Trends and challenges affecting women entrepreneurs

“Women’s business ownership has grown rapidly over the past decade, and I expect this trend to continue in 2023. Equal access to capital will always be important to accelerating growth – and there is still more work to be done, but access to education is equally critical. . The 2022 Women and Minority Business Owner Spotlight found that 75% of female business owners want to be more knowledgeable about small business finance. I believe the number of educational resources available to women entrepreneurs will continue to grow in 2023 and beyond.

– Sharon Miller, President of Small Business/Head of Specialty Banking and Lending Services; Bank of America

“2023 will be critical for women and access to capital. Nearly 70% of small business owners told us they plan to apply for inflation-fighting funding this year. However, we know that women face barriers that limit their access to credit, loans and other essential business capital. We need to focus on ways to ensure that every woman has the financial tools to meet unexpected challenges and grow their business.

– Elizabeth Gore, Founder/CEO; Hello Alice

Small business trends in cyber security

“Attacks on small businesses will increase by 2023. SMBs already account for more than 41% of data breaches, but as larger enterprises spend more on cybersecurity and adopt more robust frameworks, attackers will shift their focus to smaller businesses. Cybersecurity will become a major driver of sales and partnerships for SMBs.” Organizations want to work with vendors that have mature security and compliance programs.

Why businesses should implement a BYOD (Bring Your Own Device) policy

Even if you prohibit your employees from using their own devices, some employees will choose to use them anyway.

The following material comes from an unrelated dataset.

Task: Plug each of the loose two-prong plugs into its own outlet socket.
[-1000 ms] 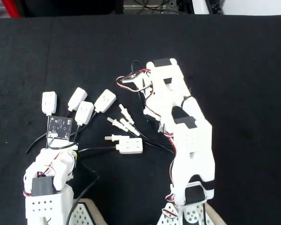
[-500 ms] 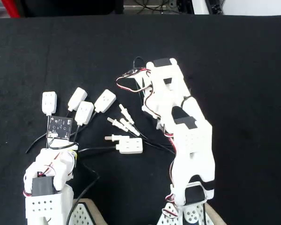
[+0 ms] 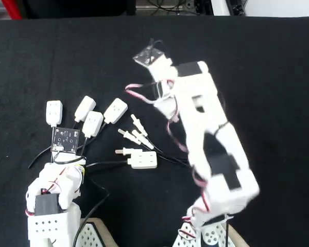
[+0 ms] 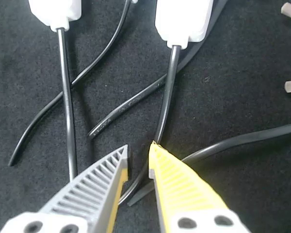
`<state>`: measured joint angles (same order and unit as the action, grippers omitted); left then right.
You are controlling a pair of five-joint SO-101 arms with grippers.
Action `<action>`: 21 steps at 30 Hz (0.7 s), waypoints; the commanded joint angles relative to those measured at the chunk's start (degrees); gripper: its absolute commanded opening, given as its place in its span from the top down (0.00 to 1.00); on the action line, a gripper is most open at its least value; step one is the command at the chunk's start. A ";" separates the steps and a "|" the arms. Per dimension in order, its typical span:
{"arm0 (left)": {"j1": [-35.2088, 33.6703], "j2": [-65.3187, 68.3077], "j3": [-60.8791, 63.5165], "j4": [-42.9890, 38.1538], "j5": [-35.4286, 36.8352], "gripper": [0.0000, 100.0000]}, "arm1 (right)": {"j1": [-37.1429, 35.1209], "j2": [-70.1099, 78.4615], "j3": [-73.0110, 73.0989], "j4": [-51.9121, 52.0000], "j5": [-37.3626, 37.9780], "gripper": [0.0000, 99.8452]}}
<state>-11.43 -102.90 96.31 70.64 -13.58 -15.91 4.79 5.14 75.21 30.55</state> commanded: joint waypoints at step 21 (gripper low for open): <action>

The main benefit of establishing a BYOD policy is to ensure that any device that may be connected to your company is properly managed.

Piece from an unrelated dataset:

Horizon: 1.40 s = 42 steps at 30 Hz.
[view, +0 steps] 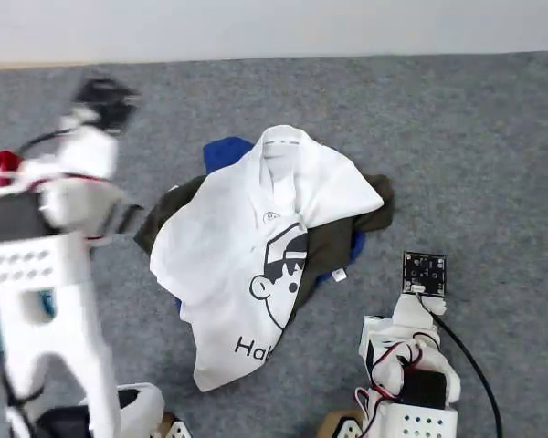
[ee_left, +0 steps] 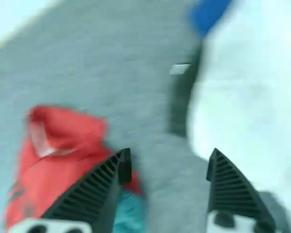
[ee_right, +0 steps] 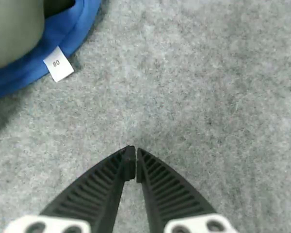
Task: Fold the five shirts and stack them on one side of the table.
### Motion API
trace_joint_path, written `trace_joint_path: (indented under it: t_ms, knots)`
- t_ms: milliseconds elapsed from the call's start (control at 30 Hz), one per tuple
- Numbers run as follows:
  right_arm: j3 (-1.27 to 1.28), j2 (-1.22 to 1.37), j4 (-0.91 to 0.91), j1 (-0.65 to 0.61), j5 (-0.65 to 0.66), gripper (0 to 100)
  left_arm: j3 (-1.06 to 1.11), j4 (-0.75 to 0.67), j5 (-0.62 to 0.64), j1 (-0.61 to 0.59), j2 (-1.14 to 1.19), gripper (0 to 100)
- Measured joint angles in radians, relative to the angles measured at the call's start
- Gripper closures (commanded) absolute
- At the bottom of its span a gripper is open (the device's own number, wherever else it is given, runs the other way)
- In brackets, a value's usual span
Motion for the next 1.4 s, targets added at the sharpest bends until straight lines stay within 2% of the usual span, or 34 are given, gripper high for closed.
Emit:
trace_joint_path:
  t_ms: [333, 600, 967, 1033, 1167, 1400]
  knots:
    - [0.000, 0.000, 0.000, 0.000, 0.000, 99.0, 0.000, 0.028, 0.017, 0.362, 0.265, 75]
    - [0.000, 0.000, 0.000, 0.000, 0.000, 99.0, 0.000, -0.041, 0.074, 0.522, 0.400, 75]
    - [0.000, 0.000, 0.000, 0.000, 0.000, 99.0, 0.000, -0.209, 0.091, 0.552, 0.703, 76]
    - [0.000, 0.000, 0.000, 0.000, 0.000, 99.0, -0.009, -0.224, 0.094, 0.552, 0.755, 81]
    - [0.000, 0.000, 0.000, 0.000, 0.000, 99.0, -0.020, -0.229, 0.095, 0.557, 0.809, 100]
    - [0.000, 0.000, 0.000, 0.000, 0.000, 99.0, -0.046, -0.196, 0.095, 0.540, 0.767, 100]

“The top area where BOYOD policies fail is ineffective on-boarding. Sending a list of instructions to employees can be challenging to follow, but can be fixed by using a live on-boarding plan for each device. At a minimum, your BOYD policy should include mobile device management. And remote monitoring, endpoint and network management.” Network security and personal data breach monitoring.

– Amir Tarigat, CEO, Agency

About the author

Rieva Lesonsky CEO of GrowBiz Media and SmallBusinessCurrents.com And has been covering small business and entrepreneurship for over 30 years. Get more insights about business trends by subscribing to her free Currents Newspaper.